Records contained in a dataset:
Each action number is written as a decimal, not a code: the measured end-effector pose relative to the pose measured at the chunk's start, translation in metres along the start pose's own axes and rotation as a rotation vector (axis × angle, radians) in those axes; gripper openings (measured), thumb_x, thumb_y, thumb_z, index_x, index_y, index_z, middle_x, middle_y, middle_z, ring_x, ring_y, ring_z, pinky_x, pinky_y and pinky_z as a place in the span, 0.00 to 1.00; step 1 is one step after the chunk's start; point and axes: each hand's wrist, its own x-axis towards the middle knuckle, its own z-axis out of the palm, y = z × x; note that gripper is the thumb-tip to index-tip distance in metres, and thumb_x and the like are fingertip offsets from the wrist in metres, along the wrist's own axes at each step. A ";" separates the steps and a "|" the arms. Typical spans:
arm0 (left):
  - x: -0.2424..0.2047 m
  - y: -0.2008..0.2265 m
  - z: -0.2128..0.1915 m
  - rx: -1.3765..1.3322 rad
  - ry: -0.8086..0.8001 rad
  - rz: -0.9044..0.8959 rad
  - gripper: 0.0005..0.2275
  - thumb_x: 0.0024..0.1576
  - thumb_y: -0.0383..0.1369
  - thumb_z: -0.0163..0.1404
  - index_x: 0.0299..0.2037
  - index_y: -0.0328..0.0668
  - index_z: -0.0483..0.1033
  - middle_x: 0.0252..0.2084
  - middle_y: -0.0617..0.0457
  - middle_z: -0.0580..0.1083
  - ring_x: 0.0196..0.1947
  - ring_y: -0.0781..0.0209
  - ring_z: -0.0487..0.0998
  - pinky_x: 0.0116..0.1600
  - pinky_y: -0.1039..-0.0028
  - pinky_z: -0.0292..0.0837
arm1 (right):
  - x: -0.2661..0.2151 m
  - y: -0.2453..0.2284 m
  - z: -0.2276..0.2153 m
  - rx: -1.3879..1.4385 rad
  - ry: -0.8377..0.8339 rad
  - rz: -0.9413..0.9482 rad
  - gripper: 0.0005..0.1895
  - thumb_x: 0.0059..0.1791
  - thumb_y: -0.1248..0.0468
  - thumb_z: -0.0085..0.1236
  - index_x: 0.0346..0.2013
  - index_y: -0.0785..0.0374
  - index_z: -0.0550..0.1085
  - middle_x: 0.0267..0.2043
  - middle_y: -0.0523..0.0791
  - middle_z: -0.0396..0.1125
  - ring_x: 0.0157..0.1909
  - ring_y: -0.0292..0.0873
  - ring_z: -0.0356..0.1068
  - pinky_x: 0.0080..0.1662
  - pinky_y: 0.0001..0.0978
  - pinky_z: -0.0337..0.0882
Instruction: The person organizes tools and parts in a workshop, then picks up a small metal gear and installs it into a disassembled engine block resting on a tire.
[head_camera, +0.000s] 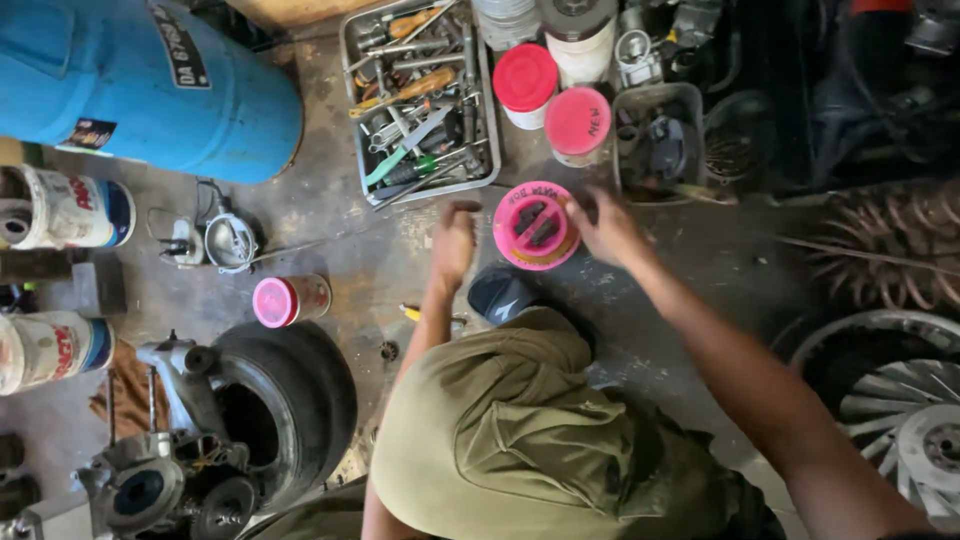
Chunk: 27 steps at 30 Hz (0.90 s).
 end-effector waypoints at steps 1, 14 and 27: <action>0.004 -0.021 0.005 -0.003 0.010 -0.002 0.15 0.59 0.33 0.39 0.45 0.45 0.80 0.25 0.56 0.64 0.26 0.64 0.68 0.32 0.72 0.72 | -0.008 -0.021 0.002 -0.002 -0.008 -0.008 0.35 0.58 0.41 0.47 0.64 0.70 0.68 0.56 0.66 0.69 0.61 0.68 0.68 0.60 0.59 0.68; -0.006 -0.082 -0.004 0.259 0.059 -0.159 0.25 0.51 0.57 0.53 0.46 0.44 0.81 0.40 0.42 0.81 0.48 0.42 0.82 0.53 0.52 0.77 | -0.004 -0.051 0.058 0.161 -0.177 0.142 0.38 0.58 0.37 0.41 0.70 0.64 0.59 0.65 0.69 0.60 0.68 0.70 0.58 0.67 0.62 0.57; -0.010 -0.069 -0.193 0.233 0.443 -0.219 0.25 0.51 0.54 0.53 0.40 0.35 0.82 0.35 0.37 0.81 0.46 0.36 0.81 0.49 0.47 0.74 | 0.026 -0.201 0.186 0.102 -0.436 0.033 0.34 0.57 0.40 0.42 0.69 0.59 0.61 0.66 0.63 0.63 0.69 0.62 0.61 0.68 0.56 0.61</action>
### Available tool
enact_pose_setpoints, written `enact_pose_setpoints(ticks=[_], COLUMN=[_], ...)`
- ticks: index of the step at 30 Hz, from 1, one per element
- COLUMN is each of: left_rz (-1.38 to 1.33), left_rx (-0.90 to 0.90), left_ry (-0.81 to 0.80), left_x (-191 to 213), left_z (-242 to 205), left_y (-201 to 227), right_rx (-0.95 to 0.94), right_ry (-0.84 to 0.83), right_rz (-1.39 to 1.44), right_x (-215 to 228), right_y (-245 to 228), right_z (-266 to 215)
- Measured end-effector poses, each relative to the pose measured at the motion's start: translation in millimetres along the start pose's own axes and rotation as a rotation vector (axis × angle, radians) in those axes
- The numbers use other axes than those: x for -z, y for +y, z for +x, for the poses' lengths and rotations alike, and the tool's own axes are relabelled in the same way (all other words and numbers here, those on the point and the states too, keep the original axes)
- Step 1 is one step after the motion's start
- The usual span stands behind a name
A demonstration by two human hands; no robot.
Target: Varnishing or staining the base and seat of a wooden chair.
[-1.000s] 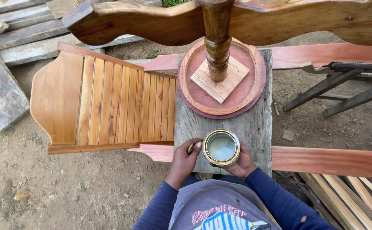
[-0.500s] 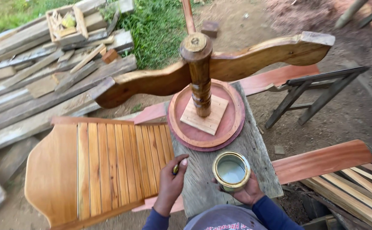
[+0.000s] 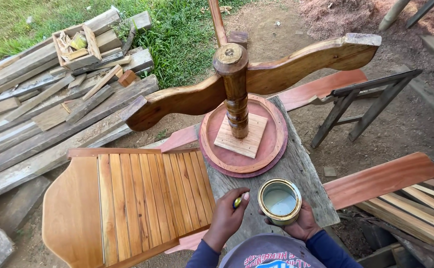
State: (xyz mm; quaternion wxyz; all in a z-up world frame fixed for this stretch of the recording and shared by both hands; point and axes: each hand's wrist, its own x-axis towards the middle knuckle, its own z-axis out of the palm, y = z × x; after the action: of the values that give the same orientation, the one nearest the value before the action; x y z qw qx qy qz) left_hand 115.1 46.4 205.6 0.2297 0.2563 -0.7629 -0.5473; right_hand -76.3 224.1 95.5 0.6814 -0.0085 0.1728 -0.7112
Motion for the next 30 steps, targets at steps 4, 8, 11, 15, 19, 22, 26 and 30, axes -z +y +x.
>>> enact_pose_setpoints(ticks=[4, 8, 11, 15, 19, 22, 26, 30], left_rz=[0.062, 0.338, 0.371, 0.287, 0.038, -0.013, 0.030, 0.058], left_rx=[-0.172, -0.142, 0.166, 0.364, 0.062, 0.001, -0.134, -0.294], left_ry=[0.096, 0.145, 0.018, 0.086, 0.344, 0.288, 0.162, 0.002], left_x=[4, 13, 16, 13, 16, 33, 41, 23], left_z=[10, 17, 20, 14, 4, -4, -17, -12], left_y=[0, 4, 11, 26, 41, 85, 115, 125], right_rx=[-0.005, -0.031, -0.041, -0.038, -0.011, 0.055, 0.077, -0.024], right_ry=[-0.028, -0.076, -0.031, 0.046, -0.039, 0.046, 0.059, -0.115], right_rz=[-0.010, 0.023, 0.046, 0.059, 0.105, 0.126, 0.179, 0.161], right_x=[0, 0, 13, 20, 28, 60, 52, -13], right_y=[-13, -23, -28, -32, -39, -35, -33, -36], right_z=[4, 6, 6, 4, 9, 9, 7, 8])
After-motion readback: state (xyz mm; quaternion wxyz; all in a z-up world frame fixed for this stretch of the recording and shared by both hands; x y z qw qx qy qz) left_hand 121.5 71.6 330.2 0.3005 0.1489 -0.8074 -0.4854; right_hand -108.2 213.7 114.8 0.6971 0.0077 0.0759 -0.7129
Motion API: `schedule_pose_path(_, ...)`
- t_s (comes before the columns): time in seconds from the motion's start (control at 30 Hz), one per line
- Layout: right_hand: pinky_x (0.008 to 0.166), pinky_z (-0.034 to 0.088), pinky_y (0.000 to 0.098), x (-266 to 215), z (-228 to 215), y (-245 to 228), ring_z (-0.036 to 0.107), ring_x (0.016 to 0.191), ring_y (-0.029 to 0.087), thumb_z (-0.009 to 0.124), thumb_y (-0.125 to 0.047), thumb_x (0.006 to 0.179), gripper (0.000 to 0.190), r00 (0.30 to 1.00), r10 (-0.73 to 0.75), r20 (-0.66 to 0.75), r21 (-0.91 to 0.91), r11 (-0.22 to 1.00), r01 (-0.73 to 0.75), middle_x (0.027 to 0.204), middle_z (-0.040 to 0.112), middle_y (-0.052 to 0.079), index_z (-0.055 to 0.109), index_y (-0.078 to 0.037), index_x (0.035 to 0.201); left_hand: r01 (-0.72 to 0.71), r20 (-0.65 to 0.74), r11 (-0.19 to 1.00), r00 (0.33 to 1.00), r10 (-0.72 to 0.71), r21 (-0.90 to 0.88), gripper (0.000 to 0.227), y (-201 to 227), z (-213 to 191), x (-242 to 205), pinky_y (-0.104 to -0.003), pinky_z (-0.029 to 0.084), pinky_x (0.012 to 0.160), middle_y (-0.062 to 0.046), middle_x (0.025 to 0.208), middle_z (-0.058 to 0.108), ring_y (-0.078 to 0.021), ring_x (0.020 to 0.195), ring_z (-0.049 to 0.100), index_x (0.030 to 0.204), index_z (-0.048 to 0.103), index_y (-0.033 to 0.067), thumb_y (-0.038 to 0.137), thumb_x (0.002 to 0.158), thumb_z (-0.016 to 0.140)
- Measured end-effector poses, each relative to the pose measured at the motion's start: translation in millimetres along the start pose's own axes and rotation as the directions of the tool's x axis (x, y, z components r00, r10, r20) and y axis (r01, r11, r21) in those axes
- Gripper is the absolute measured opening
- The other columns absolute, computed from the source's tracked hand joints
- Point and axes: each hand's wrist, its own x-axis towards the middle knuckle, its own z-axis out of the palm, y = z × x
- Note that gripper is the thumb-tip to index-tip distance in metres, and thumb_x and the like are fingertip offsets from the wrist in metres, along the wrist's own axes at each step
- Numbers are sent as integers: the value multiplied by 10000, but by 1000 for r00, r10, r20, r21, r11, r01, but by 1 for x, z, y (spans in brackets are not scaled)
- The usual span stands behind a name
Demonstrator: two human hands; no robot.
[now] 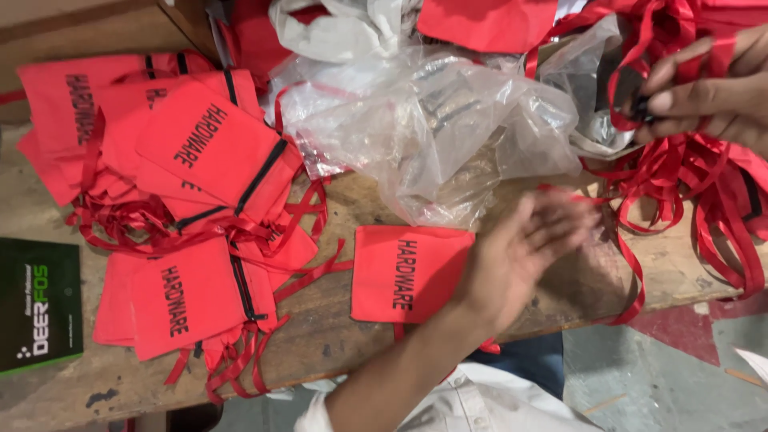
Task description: The person counts small black hardware pieces in their palm and places them into red drawstring pouches on a wooden workbench, handling one pouch at a time and reaching into a plastic bag for more pieces.
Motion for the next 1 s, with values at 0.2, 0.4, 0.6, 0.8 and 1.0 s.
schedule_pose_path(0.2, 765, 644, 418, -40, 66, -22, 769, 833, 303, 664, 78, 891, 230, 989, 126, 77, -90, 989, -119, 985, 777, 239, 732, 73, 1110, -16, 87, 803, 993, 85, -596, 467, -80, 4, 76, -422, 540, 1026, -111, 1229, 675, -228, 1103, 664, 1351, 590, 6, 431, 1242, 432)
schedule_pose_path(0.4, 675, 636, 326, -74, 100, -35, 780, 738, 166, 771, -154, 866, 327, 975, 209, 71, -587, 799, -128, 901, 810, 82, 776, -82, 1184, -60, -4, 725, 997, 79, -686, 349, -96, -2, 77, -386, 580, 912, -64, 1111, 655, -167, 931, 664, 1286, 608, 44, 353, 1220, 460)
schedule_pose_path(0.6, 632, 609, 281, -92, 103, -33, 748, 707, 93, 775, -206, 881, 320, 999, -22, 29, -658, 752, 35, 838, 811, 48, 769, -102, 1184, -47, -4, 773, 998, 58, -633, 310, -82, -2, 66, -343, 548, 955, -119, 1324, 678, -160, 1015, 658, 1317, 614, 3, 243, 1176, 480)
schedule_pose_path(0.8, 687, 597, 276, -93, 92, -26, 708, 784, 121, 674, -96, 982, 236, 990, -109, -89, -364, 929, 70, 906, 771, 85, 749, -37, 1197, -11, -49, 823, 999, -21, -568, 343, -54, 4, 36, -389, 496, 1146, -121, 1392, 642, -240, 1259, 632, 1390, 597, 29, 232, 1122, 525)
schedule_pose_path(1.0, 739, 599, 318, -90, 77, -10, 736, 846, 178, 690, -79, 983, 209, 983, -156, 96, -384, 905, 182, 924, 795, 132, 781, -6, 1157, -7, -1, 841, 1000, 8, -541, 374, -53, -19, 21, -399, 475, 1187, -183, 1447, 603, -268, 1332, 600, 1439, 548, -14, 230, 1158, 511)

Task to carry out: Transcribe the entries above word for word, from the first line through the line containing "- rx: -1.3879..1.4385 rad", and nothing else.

Task result:
Each action number is written as a decimal, not a code: the measured end-effector pose relative to the pose measured at the chunk's start, translation in metres along the start pose's own axes and rotation as a rotation vector (axis × angle, radians) in those axes; gripper openings (measured), thumb_x, thumb_y, thumb_z, index_x, index_y, index_z, middle_x, middle_y, middle_z, ring_x, ring_y, ring_z, pinky_x, pinky_y and pinky_z as a place in the span, 0.00 to 1.00; step 1 is one step after the chunk's start; point and axes: each hand's wrist, its own x-axis towards the middle knuckle, its own z-axis out of the palm, y = z × x; note that gripper is the thumb-tip to index-tip distance in metres, and thumb_x and the like are fingertip offsets from the wrist in metres, along the wrist's own axes at each step. A ";" separates the steps and a "|" the arms. Typical spans:
arm0 (left):
  - x: -0.2424..0.2047 m
  - y: -0.2008..0.2265 m
  - z: -0.2128..0.1915 m
  - rx: -1.3765..1.3322 rad
  - ry: -0.8086..0.8001 rad
  - rz: -0.9044..0.8959 rad
  - gripper: 0.0005..0.2275
  - thumb_x: 0.0024..0.1576
  - thumb_y: -0.0383..0.1369
  - thumb_z: -0.0163..0.1404
  - index_x: 0.0299..0.2037
  - index_y: -0.0328..0.0668
  - index_z: -0.0483..0.1033
  - middle_x: 0.0252..0.2084
  - middle_y: -0.0617..0.0457
  - middle_z: -0.0580..0.1083
  - ring_x: 0.0196..0.1947
  - ring_y: -0.0781..0.0209
  - ring_z: -0.0487..0.0998
  - pinky_x: 0.0116..0.1600
  - pinky_y: -0.1039..-0.0028
  - pinky_z: -0.0292..0.0837
arm1 (right):
  - x: -0.2661..0.2151 m
  - y: -0.2453..0.2284 m
  - z: -0.2276..0.2153 m
  - rx: -1.3879..1.4385 rad

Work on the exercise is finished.